(Data items)
%%
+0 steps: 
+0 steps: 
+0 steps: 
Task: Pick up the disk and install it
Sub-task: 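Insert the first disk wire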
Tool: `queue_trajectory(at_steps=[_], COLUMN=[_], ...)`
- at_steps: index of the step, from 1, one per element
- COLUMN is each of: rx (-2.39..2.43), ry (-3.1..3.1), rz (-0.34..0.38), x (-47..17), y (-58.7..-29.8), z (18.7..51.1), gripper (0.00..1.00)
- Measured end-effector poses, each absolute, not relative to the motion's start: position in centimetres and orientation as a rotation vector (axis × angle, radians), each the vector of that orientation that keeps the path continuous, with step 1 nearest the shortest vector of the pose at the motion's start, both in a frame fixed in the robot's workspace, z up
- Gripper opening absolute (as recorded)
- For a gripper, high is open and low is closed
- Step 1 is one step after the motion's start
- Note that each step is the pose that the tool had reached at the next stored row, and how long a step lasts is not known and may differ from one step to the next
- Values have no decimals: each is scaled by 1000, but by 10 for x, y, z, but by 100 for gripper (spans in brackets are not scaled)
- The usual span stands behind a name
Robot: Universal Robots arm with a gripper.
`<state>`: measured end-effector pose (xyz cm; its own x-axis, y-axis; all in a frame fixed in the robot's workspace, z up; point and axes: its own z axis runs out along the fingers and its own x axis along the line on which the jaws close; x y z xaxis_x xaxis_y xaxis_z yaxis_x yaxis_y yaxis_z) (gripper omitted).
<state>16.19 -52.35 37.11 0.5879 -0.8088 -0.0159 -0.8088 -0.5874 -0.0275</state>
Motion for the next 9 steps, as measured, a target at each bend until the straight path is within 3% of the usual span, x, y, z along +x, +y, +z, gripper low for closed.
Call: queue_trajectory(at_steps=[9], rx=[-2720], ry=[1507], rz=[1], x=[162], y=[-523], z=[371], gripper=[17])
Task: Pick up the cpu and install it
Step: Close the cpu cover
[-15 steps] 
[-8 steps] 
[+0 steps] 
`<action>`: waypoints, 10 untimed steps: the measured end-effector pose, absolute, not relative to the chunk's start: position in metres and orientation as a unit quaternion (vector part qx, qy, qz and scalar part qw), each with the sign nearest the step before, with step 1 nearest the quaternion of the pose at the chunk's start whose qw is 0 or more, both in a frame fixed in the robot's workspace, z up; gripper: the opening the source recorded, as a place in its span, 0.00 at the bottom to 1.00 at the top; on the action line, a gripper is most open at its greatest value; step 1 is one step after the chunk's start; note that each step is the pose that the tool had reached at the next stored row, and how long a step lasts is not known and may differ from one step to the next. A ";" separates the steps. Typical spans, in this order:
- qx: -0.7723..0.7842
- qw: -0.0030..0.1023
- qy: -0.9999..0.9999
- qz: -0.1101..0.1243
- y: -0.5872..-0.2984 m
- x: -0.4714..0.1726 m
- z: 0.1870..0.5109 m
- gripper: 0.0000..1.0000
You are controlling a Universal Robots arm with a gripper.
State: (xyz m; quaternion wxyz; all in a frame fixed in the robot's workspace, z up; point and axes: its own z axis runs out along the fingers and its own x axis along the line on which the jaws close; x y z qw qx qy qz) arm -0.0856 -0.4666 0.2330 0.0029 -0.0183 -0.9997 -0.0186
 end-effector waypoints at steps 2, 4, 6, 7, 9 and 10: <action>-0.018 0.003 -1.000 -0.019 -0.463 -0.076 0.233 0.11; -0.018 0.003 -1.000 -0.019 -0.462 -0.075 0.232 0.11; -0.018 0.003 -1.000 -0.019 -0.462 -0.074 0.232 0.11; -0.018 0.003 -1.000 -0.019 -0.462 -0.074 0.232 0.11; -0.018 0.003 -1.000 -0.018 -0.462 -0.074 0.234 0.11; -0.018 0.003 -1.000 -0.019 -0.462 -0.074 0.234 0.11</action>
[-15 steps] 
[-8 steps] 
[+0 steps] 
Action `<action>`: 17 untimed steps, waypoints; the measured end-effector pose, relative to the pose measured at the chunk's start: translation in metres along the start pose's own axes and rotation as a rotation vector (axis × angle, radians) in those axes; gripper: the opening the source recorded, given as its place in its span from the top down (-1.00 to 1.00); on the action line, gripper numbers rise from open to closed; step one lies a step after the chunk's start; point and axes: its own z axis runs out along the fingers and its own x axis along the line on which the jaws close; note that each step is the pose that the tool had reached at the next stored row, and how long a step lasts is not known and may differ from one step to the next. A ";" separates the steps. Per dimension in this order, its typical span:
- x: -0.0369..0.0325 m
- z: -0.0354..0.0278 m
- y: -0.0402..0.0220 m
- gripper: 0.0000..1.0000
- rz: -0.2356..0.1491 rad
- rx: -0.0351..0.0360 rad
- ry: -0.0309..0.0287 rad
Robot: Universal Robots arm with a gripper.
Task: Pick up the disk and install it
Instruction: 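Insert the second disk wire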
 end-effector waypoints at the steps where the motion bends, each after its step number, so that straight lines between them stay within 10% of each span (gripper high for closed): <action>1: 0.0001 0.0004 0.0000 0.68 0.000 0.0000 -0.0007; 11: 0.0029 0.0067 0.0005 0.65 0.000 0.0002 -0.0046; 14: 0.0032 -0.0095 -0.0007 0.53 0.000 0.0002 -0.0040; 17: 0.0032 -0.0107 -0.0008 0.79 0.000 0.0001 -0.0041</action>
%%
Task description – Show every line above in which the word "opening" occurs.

Result below –
- Gripper opening absolute (as recorded)
`<action>`: waypoints, 10 untimed steps: the measured end-effector pose, absolute, not relative to the chunk's start: position in metres and orientation as a unit quaternion (vector part qx, qy, qz and scalar part qw), each with the sign nearest the step before, with step 1 nearest the quaternion of the pose at the chunk's start whose qw is 0 or more, both in a frame fixed in the robot's workspace, z up; gripper: the opening the source recorded, as a place in its span, 0.00 at the bottom to 1.00 at the top; on the action line, a gripper is most open at its greatest value; step 1 is one step after the chunk's start; note that each step is the pose that the tool had reached at the next stored row, and how long a step lasts is not known and may differ from one step to the next. A ";" separates the steps. Typical spans, in this order:
Action `<action>`: 17 untimed steps, waypoints; the measured end-effector pose, relative to the pose measured at the chunk's start: translation in metres along the start pose's own axes and rotation as a rotation vector (axis × angle, radians) in those axes; gripper: the opening the source recorded, given as its place in its span from the top down (-1.00 to 1.00); on the action line, gripper numbers rise from open to closed; step one lies a step after the chunk's start; point and axes: its own z axis runs out along the fingers and its own x axis along the line on which the jaws close; note that each step is the pose that the tool had reached at the next stored row, and how long a step lasts is not known and may differ from one step to the next. A ";" separates the steps. Per dimension in this order, its typical span:

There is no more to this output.